Write out the data again exactly, skipping every picture.

PROVIDED DATA START

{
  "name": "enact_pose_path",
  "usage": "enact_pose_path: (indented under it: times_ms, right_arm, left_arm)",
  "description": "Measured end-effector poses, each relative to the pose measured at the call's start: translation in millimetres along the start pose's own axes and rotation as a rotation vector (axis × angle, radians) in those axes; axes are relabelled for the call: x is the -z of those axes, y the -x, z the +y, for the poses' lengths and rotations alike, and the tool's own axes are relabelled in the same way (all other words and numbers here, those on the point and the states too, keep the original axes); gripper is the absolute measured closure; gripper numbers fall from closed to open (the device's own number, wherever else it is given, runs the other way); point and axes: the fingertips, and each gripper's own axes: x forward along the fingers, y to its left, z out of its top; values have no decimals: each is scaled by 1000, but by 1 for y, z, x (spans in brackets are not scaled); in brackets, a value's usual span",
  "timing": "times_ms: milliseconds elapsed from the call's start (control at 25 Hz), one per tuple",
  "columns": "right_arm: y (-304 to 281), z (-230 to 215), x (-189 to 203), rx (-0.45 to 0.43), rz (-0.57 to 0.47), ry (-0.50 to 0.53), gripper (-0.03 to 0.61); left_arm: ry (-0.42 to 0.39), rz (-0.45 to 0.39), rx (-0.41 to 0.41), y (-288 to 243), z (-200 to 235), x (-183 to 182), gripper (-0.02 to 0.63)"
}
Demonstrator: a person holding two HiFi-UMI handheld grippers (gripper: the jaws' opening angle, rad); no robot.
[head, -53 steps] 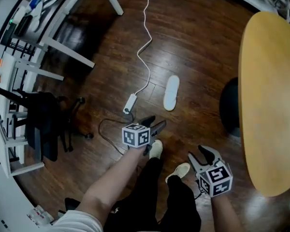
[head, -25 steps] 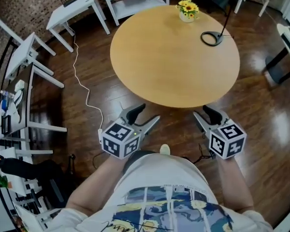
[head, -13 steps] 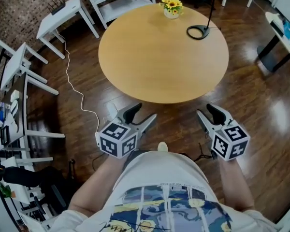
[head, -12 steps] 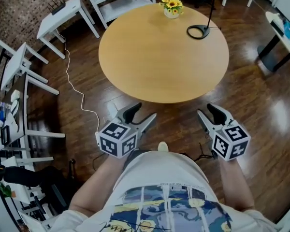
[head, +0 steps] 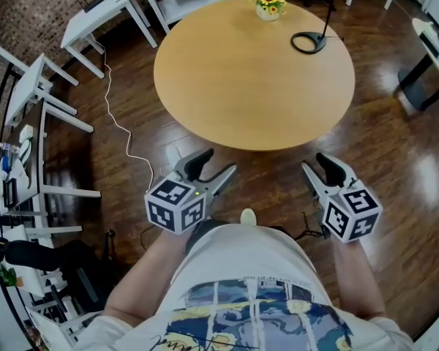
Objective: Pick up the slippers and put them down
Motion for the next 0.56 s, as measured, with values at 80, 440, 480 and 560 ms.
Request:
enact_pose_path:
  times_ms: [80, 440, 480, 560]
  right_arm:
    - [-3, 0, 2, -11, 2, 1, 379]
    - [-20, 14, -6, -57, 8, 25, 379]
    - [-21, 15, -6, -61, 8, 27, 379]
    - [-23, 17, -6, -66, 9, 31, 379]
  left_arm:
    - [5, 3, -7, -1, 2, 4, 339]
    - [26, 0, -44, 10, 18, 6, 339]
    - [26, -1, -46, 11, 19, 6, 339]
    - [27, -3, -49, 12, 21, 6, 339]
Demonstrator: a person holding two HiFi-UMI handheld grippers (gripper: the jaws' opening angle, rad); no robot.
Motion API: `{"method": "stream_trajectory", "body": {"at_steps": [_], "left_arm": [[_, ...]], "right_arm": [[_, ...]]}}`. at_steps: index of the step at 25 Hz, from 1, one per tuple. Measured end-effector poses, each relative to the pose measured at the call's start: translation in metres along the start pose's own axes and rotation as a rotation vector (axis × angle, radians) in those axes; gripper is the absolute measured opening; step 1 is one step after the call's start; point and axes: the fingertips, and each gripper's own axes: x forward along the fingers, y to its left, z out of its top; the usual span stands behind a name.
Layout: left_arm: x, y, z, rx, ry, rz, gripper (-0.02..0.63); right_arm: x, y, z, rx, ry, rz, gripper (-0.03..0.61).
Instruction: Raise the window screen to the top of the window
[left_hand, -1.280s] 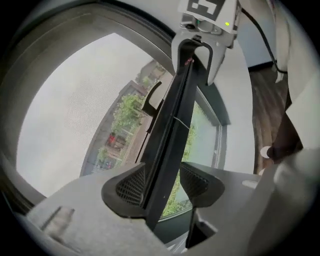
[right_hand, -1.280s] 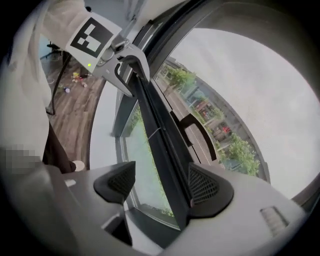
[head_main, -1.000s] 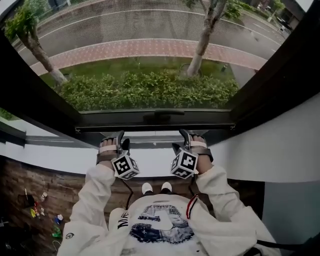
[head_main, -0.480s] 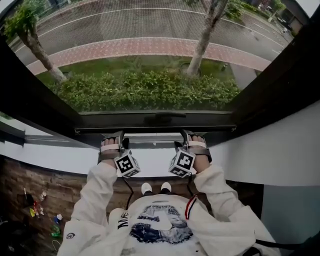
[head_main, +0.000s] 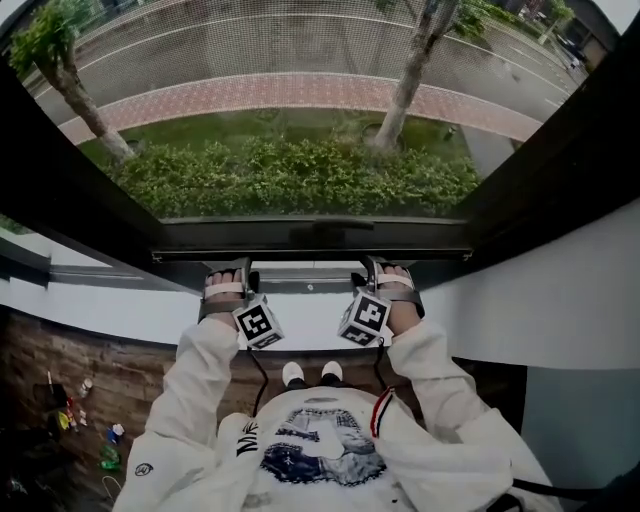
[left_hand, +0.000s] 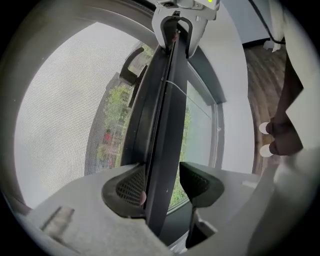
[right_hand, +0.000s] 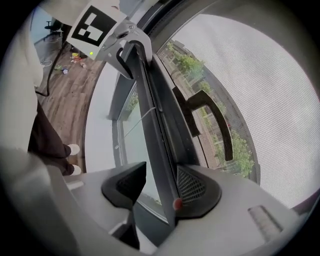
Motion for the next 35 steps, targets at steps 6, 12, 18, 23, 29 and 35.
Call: {"method": "stream_trajectory", "body": {"at_steps": [6, 12, 18, 23, 29, 35], "left_arm": [[-0.004, -0.001, 0.002, -0.007, -0.014, 0.003, 0.213], [-0.012, 0.008, 0.004, 0.004, -0.023, 0.011, 0.213], [-0.021, 0.034, 0.007, -0.008, -0.031, 0.061, 0.212], [-0.033, 0.043, 0.008, 0.006, -0.023, 0.069, 0.21], [-0.044, 0.054, 0.014, 0.024, -0.027, 0.106, 0.21], [-0.042, 0.051, 0.013, 0.044, -0.022, 0.073, 0.21]], "right_arm": [[-0.004, -0.003, -0.002, -0.032, 0.023, -0.039, 0.175], [-0.013, -0.015, 0.001, -0.022, 0.004, -0.068, 0.166], [-0.027, -0.038, 0.011, 0.006, -0.037, -0.116, 0.163], [-0.042, -0.049, 0.014, 0.01, -0.045, -0.151, 0.16], [-0.057, -0.065, 0.013, 0.031, -0.073, -0.229, 0.126], [-0.058, -0.067, 0.012, 0.054, -0.094, -0.199, 0.094]]}}
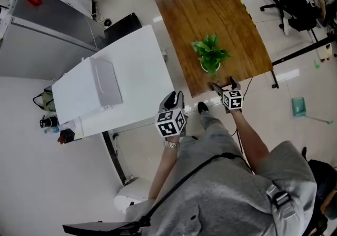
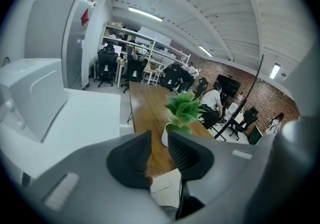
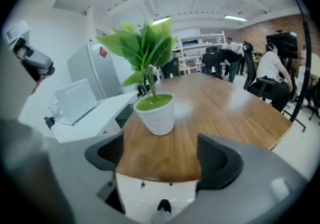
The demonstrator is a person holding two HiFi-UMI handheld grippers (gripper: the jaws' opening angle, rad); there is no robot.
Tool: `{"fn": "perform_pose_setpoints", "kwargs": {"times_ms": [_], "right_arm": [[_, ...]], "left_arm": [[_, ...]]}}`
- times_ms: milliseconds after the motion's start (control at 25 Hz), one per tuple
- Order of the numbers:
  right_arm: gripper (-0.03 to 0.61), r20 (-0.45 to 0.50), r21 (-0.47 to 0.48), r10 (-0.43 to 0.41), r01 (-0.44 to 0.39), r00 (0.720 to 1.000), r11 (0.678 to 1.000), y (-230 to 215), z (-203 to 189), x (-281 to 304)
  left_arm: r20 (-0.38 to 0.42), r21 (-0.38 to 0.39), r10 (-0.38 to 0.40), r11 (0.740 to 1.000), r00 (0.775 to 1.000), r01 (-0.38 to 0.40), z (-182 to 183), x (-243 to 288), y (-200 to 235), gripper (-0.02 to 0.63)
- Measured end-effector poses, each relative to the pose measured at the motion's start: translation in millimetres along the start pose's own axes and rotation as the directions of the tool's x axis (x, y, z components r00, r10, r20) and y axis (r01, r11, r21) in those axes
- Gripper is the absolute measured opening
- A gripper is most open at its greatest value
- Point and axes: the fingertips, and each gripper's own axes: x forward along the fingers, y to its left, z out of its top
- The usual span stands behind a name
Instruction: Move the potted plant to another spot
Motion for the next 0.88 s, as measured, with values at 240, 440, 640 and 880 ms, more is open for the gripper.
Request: {"fn": "perform_pose_setpoints", "kwargs": {"times_ms": [240,440,640,880], "right_arm": [[0.090,0.085,-0.028,0.039,-0.037,0.996,0.999,82,37,-55],[0.000,-0.059,0.023,0.078,-0.077,0.995,0.997,188,10,-122],[0.008,-0.120,0.007,0.260,-0.261,0.958,0.965,295,-19,-190],[0.041,-0.120,-0.045,0.290,-0.297,0.949,0.954,312,-13,-225]], "left_arm": [[0.048,0.008,-0.019,1.000,0.999,0.019,-31,-53,-5,0.118],[0.034,-0.017,0.011,1.000,0.999,-0.011,-96,-119,5,0.114],[-0.021,-0.038,0.012,0.999,1.000,-0.013,-153,-163,8,0.107],[0.045,-0.016,0.008,1.000,0.999,-0.007,-137,-178,-12,0.107]]}}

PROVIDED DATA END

ANSWER TO THIS TASK
{
  "name": "enact_pose_path",
  "usage": "enact_pose_path: (indented under it: times_ms, right_arm, left_arm)",
  "description": "Measured end-effector poses, each relative to the pose measured at the call's start: translation in millimetres along the start pose's own axes and rotation as a rotation vector (axis × angle, radians) in those axes; axes are relabelled for the call: x is the -z of those axes, y the -x, z the +y, for the poses' lengths and rotations alike, and the tool's own axes are relabelled in the same way (all other words and numbers here, those on the point and the states too, keep the original axes); gripper is the absolute measured closure; gripper numbers fall from closed to open (the device's own number, wherever else it is given, runs the other way); point and axes: the fingertips, and each gripper's own axes: x forward along the fingers, y to its left, z out of its top; values have no decimals: each is scaled by 1000, but by 1 for y, z, x (spans in brackets are not scaled); in brackets, a value's usual span",
  "timing": "times_ms: milliseconds elapsed from the call's start (control at 25 Hz), one per tuple",
  "columns": "right_arm: y (-304 to 281), z (-230 to 215), x (-189 to 203), rx (-0.45 to 0.43), rz (-0.57 to 0.47), ry (-0.50 to 0.53), gripper (-0.03 to 0.61); left_arm: ry (-0.42 to 0.39), rz (-0.45 to 0.39), rx (-0.41 to 0.41), y (-288 to 243), z (-200 to 235), x (-183 to 182), gripper (-0.02 to 0.63)"
}
Demonstrator: a person holding two HiFi-UMI handheld grippers (gripper: the jaws' opening angle, rad); no robot.
[head, -53 steps] 
[head, -25 steps] 
[head, -13 steps] 
[head, -12 steps] 
[head, +0 steps] 
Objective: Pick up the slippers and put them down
Motion for the next 0.56 s, as measured, with values at 80, 440, 480 and 560 ms.
Request:
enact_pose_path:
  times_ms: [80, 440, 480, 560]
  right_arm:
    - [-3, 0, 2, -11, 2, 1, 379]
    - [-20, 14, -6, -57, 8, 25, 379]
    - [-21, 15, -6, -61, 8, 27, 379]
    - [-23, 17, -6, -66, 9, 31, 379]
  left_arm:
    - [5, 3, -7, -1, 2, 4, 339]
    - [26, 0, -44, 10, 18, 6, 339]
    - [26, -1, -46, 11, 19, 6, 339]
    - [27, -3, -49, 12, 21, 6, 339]
Demonstrator: a person holding two HiFi-UMI handheld grippers (gripper: the jaws' opening angle, rad); no robot.
Motion API: `{"method": "stream_trajectory", "body": {"at_steps": [_], "left_arm": [[_, ...]], "right_arm": [[_, ...]]}}`. at_steps: index of the step at 25 Hz, from 1, one per tuple. Measured end-effector poses, each relative to the pose measured at the call's start: translation in metres along the start pose's own axes and rotation as a rotation vector (axis × angle, radians) in those axes; gripper is the absolute measured opening; step 1 is one step after the call's start; point and axes: the fingertips, and each gripper's own axes: x forward along the fingers, y to its left, z out of its top; the usual span stands behind a name.
Layout: left_arm: x, y, z, rx, ry, rz, gripper (-0.02..0.63); right_arm: x, y, z, rx, ry, rz, gripper (-0.03..0.61).
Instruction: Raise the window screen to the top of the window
[left_hand, -1.280s] 
[right_hand, -1.280s] 
[head_main, -1.000s] 
[head_main, -0.480s] 
[head_main, +0.000s] 
[left_hand, +0.000s] 
[right_hand, +0.000s] 
Motion for the next 35 steps, targets at steps 6, 12, 18, 23, 29 and 35.
Call: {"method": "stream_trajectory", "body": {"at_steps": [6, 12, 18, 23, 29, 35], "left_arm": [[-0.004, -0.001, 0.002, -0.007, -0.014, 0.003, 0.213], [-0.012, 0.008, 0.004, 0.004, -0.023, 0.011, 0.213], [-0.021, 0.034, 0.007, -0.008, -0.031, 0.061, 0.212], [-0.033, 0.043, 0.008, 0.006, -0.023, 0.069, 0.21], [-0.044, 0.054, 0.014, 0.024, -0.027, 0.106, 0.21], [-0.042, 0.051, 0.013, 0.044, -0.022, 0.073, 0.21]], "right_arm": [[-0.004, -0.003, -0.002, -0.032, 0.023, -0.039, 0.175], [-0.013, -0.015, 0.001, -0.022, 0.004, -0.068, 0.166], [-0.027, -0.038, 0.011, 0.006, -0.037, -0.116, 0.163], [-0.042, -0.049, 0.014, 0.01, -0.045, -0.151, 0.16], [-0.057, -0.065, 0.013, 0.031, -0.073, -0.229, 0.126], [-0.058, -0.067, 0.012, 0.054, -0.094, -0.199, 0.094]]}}
The demonstrator is a person holding two HiFi-UMI handheld grippers (gripper: the jaws' opening angle, rad); there is no robot.
Tool: `{"fn": "perform_pose_setpoints", "kwargs": {"times_ms": [_], "right_arm": [[_, ...]], "left_arm": [[_, ...]]}}`
- times_ms: milliseconds after the motion's start (control at 25 Hz), one per tuple
- Order of the numbers:
  right_arm: gripper (-0.03 to 0.61), r20 (-0.45 to 0.50), r21 (-0.47 to 0.48), r10 (-0.43 to 0.41), r01 (-0.44 to 0.39), r00 (0.720 to 1.000), r11 (0.678 to 1.000), y (-230 to 215), z (-203 to 189), x (-281 to 304)
  left_arm: r20 (-0.38 to 0.42), r21 (-0.38 to 0.39), r10 (-0.38 to 0.40), r11 (0.740 to 1.000), r00 (0.775 to 1.000), r01 (-0.38 to 0.40), z (-182 to 183), x (-243 to 288), y (-200 to 235), gripper (-0.02 to 0.63)
- Measured end-effector poses, each relative to the pose measured at the motion's start: translation in millimetres along the start pose's own axes and rotation as the directions of the tool's x axis (x, y, z components r00, r10, r20) and y axis (r01, r11, r21) in those axes
- Gripper is the absolute measured opening
- A gripper is most open at its greatest value
- Point and axes: the fingertips, and each gripper's own axes: x forward along the fingers, y to its left, z out of its top
- The usual span stands behind a name
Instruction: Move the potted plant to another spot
Motion for the next 0.88 s, as measured, with values at 240, 440, 640 and 880 ms, more is open for the gripper.
Request: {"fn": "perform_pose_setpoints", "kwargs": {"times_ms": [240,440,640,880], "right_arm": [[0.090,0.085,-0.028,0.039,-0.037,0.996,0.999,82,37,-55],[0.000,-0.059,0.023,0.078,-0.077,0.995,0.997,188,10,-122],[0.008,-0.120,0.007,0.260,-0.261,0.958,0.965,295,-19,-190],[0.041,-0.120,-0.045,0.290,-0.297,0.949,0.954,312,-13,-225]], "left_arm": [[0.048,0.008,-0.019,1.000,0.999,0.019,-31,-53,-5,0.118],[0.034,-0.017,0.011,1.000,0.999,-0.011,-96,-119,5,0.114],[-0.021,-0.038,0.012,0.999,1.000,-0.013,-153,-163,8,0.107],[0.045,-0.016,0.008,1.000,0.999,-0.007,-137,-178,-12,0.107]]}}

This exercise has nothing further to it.